Thursday, 8 August 2013

Table Mountain's cute but Kruger steals the show!

Rush-hour traffic [Polokwane; Limpopo]
Brave the shake, rattle & roll [cable-way] or, in winter, the long, wet, windy, winding, walk to the top of Cape Town's Table Mountain & touch the bi-polar clouds racing here, then there; confused. Look towards the Atlantic, swivel left and enjoy man's ingenuity & architectural splendour. Space-challenged neighbours pass a cup of tea back & forth across the *payshio railing (*patio / balconette [a very small balcony or viewing deck]).. Rotate a touch to your right and behold Robben Island, the seat of South Africa's political past. A twitch further right - 'The Waterfront'. 90 degrees more & stare into the wind-induced, tear-filled eyes of the seething, red-jacketed multitude, well within your personal space, swiveling in synchronized unison, huddled, sheltered, cowered even - out of the wind... Cute!

Be adventurous; be daring; be bold & take the road less traveled, north; far north! Plant yourself at Kruger's Pafuri & swivel this way, that-way, any way. You decide. Nobody dictates your visual or auditory experience here. It's a smorgasbord of sensory delight. This is no hop-on, hop-off cliche. This is the Kruger National Park & this is Africa.

In the event that I 'fall off the boat' & my life-jacket springs a leak next pelagic off Cape Town's southerly point, let me say this; Pafuri isn't what it used to be, far from it. She's still in care. Early-season floods uprooted the local fauna & turned 'the camp' to mush & kindle.

Notwithstanding the natural calamity, there are very few spots in Kruger more wilderness-like than Wilderness' Pafuri Camp (ie: 'the camp'). Sadly the camp remains closed & more's the pity. Give me a pick & shovel; a two-night stay, once a year, for life & bob's your uncle, up she'll go! [To all my Wilderness friends..]

Crested Guineafowl - more numerous than ever before
By default then we were obliged to stay further afield, further south, at Punda Maria, a second cousin at best. A second cousin, that is, until you've walked the Flycatcher Trail, up the hill and behind the aging infrastructure.

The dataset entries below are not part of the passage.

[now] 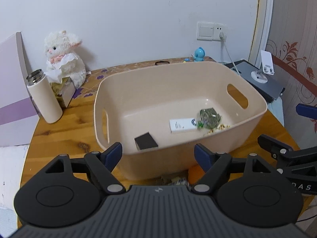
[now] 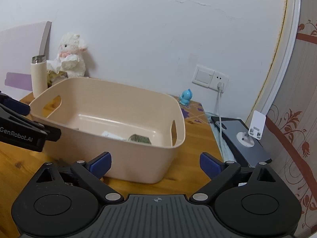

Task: Organize objects
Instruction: 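Move both grippers back toward the tissue pack and star box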

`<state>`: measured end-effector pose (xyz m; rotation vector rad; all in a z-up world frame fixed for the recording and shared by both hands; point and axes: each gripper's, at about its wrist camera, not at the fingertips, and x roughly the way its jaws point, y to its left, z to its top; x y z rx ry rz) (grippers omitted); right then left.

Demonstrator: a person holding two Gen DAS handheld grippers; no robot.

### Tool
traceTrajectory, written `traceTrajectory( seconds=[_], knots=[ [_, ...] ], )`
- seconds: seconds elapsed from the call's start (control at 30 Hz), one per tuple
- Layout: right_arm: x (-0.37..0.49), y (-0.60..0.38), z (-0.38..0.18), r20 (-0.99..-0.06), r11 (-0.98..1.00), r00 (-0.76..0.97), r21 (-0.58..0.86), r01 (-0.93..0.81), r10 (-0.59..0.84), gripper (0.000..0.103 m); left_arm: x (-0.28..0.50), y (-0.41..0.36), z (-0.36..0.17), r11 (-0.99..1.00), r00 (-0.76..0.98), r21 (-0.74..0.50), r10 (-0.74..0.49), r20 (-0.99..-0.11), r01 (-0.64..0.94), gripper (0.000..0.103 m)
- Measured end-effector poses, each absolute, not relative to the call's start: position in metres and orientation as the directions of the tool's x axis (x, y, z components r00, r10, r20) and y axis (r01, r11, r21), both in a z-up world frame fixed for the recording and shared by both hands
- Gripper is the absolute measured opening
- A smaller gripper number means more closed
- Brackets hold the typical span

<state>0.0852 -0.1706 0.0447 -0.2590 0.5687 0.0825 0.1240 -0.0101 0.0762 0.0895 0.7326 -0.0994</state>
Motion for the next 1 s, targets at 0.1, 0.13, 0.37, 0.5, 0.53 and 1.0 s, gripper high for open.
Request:
traceTrajectory(
  seconds=[0.1, 0.13, 0.37, 0.5, 0.53, 1.0],
  knots=[
    [0.08, -0.169, 0.037, -0.553, 0.96, 0.833, -0.231, -0.158, 0.004, 0.098, 0.114, -0.01, 0.071, 0.991, 0.727, 0.038, -0.066, -0.683, 0.126, 0.084],
    [0.078, -0.168, 0.034, -0.558, 0.959, 0.83, -0.232, -0.161, 0.005, 0.098, 0.11, -0.01, 0.068, 0.991, 0.721, 0.032, -0.073, -0.689, 0.131, 0.084],
    [0.073, -0.168, 0.012, -0.605, 0.959, 0.796, -0.22, -0.178, 0.009, 0.099, 0.099, -0.012, 0.045, 0.991, 0.694, 0.033, -0.068, -0.717, 0.132, 0.084],
    [0.073, -0.169, -0.002, -0.635, 0.962, 0.772, -0.205, -0.182, 0.011, 0.099, 0.102, -0.014, 0.026, 0.991, 0.665, 0.031, -0.063, -0.744, 0.129, 0.084],
    [0.074, -0.169, -0.004, -0.641, 0.962, 0.768, -0.203, -0.182, 0.01, 0.099, 0.104, -0.015, 0.022, 0.991, 0.66, 0.03, -0.064, -0.749, 0.131, 0.084],
    [0.077, -0.164, -0.035, -0.703, 0.964, 0.711, -0.168, -0.204, 0.029, 0.099, 0.121, -0.02, -0.024, 0.99, 0.572, -0.02, -0.098, -0.814, 0.142, 0.084]
  ],
)
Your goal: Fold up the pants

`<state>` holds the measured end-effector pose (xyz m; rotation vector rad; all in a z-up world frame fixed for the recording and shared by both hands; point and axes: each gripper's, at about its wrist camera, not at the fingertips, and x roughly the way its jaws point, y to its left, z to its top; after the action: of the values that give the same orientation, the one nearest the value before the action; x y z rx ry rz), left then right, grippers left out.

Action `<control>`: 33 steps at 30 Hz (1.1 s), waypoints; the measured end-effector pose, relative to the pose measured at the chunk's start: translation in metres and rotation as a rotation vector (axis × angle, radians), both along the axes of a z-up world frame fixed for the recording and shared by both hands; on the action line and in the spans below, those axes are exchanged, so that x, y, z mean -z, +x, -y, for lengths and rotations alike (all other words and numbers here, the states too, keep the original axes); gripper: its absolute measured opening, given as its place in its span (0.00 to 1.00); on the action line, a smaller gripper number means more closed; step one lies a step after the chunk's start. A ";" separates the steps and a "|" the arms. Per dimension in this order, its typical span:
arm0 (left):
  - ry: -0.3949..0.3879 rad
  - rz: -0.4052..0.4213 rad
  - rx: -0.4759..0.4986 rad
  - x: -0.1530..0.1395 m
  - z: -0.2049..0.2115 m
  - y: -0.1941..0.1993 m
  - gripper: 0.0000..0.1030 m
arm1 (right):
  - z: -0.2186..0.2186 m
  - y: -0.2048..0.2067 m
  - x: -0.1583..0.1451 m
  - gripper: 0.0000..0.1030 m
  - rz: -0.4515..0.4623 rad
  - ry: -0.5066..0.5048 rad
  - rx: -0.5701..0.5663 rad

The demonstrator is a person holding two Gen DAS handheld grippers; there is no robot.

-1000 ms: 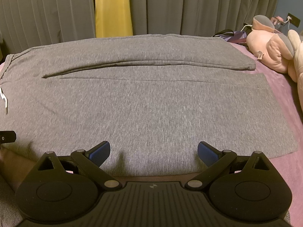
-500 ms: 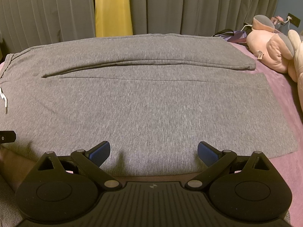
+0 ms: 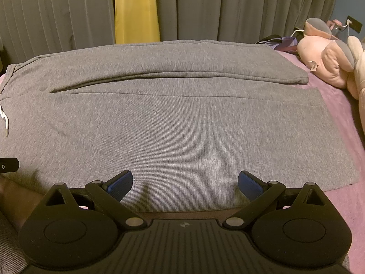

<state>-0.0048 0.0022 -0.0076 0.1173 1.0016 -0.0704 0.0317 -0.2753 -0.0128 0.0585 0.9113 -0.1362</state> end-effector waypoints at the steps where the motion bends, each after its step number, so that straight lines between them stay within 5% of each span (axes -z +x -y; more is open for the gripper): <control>1: 0.001 -0.001 0.000 0.000 0.000 0.001 1.00 | 0.000 0.000 0.001 0.96 0.001 0.001 0.000; 22: -0.021 -0.017 -0.007 -0.006 -0.003 0.003 1.00 | 0.000 0.000 -0.001 0.96 -0.007 0.004 -0.003; 33: -0.025 -0.017 -0.013 -0.009 -0.002 0.002 1.00 | 0.012 0.009 0.009 0.96 -0.068 0.085 0.019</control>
<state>-0.0025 0.0038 0.0019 0.0875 1.0180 -0.0724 0.0405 -0.2877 -0.0214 0.1421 0.9843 -0.1179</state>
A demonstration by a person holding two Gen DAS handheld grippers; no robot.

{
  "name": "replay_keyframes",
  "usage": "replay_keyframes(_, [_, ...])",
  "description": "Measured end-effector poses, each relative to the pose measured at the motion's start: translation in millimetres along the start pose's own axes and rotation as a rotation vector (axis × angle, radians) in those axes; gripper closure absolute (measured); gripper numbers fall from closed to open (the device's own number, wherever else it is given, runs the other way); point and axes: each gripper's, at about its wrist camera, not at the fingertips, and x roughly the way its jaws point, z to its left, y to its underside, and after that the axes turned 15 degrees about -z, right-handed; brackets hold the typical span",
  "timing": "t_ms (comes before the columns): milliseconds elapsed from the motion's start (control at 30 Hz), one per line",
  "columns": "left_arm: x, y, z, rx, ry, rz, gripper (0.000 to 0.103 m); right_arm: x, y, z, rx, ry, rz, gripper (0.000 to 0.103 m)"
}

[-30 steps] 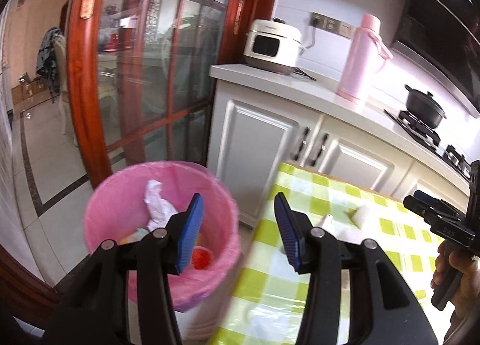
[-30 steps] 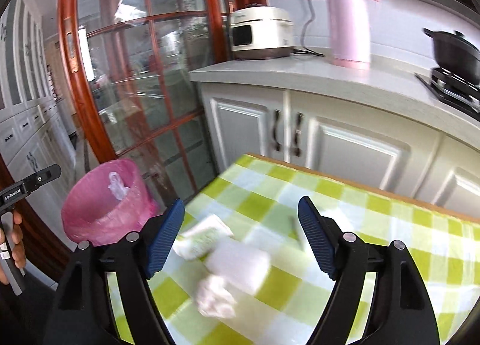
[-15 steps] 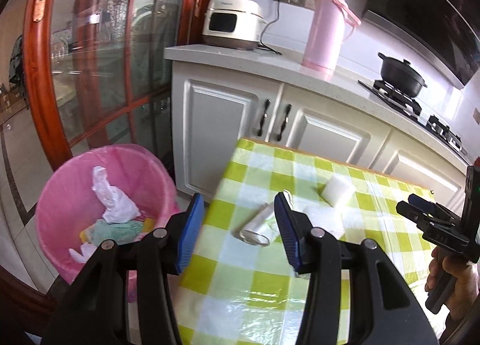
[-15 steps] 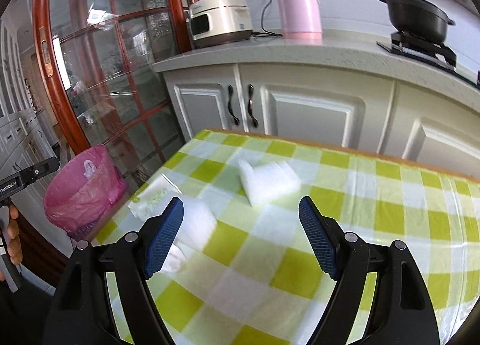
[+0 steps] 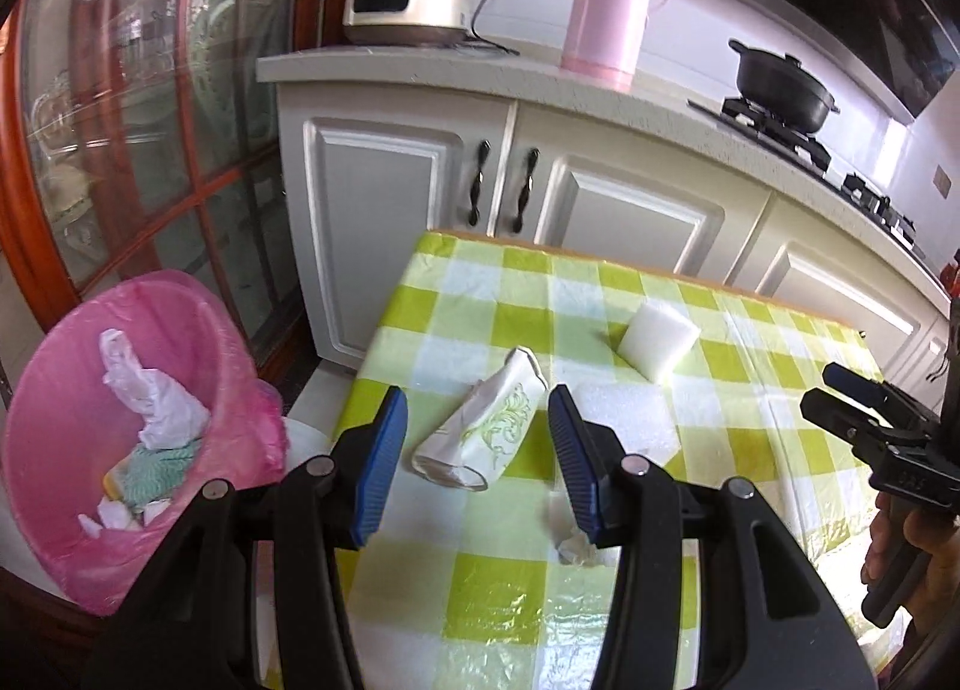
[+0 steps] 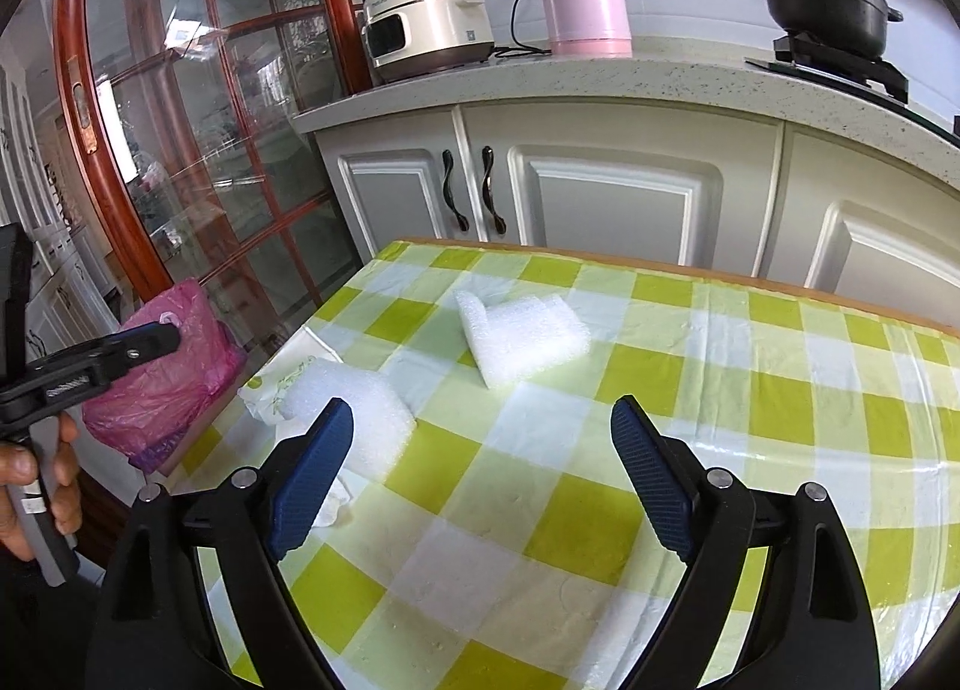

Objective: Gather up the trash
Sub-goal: 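Move both tools back over the table toward the paper cup and foam, then grasp the white paper cup with the left tool while the right tool grasps a foam sheet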

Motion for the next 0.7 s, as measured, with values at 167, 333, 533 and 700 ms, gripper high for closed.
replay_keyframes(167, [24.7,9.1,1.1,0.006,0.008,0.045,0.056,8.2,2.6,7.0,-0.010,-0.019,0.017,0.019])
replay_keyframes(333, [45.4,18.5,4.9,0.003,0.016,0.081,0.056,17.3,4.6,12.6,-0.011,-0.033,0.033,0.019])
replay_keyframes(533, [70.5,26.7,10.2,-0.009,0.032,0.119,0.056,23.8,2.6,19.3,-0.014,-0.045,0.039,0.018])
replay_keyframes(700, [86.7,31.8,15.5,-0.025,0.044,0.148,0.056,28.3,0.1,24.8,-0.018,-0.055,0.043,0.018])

Ignore the sewage pipe & look up. Swifts, spinetails, swallows, saw-wings, bat hawks, hawk-eagles, falcons, kestrels, eagles, buzzards, kites & vultures entertain; some perform the matinee, others the late, late-afternoon show.

Close your mouth & look down. Sunbirds, bulbuls, greenbuls, sparrowhawks, scrub-robins, robin-chats, nicators, flycatchers, hornbills, helmet-shrikes, shrikes, bush-shrikes, batisises, thrushes, starlings & guineafowls support the artists overhead. An after-dinner stroll to the hide which overlooks a natural pan presents buffalo, elephant, lion & leopard up close & personal. Hyena and jackal serenade the night. Enjoy repeat performances the next day & the day after & the day after that & the day after that that &...

Retz's Helmet-shrike [juv] - very cool
Retz's Helmet-shrike [ad] - also very cool
Arnot's Chat - [like me the male has the white-cap]

Since Punda Maria is such a hardship why were we there, again? Two reasons. First & foremost we wanted to revisit the Mahonie Loop or the S99 for the seriously uncool; a gravel track around the bend & back, behind the camp and a must for any aspiring birder. Secondly, we wanted Arnot's Chat & Dickinson's Kestrel for our 800 Challenge & our 700 Challenge respectively. Any birder worth their tuck speaks in tongues & on bended knee whenever the Mahonie Loop is up for discussion. Atypical habitat, high rainfall and a topographical mish-mash account for the very many specials this area has yielded in the past. Pennant-winged Nightjar perform at late-evening leks. Orange-winged Pytilia, Southern Hyliota, Racket-tailed Roller & White-breasted Cuckooshrike are also seasonally regular here & nowhere else.
Dickinson's Kestrel

Since we were out-of-season we concentrated our efforts up the road, rather than round the bend, for Arnot's Chat & the equally localised, if not more impressive, Dickinson's Kestrel.

Arnot's Chat is first heard, then seen. An unobtrusive tssssp breaks the reverie. Another tssssp a few yards left swivels the eyes, left... Tsssssp on the right jerks the attention right back right & seemingly emanates ghost-like from the very depths of the mature Mopani woodland. Drag your eyes away from the canopy, drop down to half-mast & if you've paid your dues, there he or she tsssps. Magical! Wonderful yes but not nearly as sublime as the little, wide-eyed, non-birding boy who after inquiring why we had stopped to look at trees beamed broadly at his Arnold's Chat. A birder born! Come down from your mountain & listen to the silence. Tomorrow is in good hands, thanks to Arnold's Chat.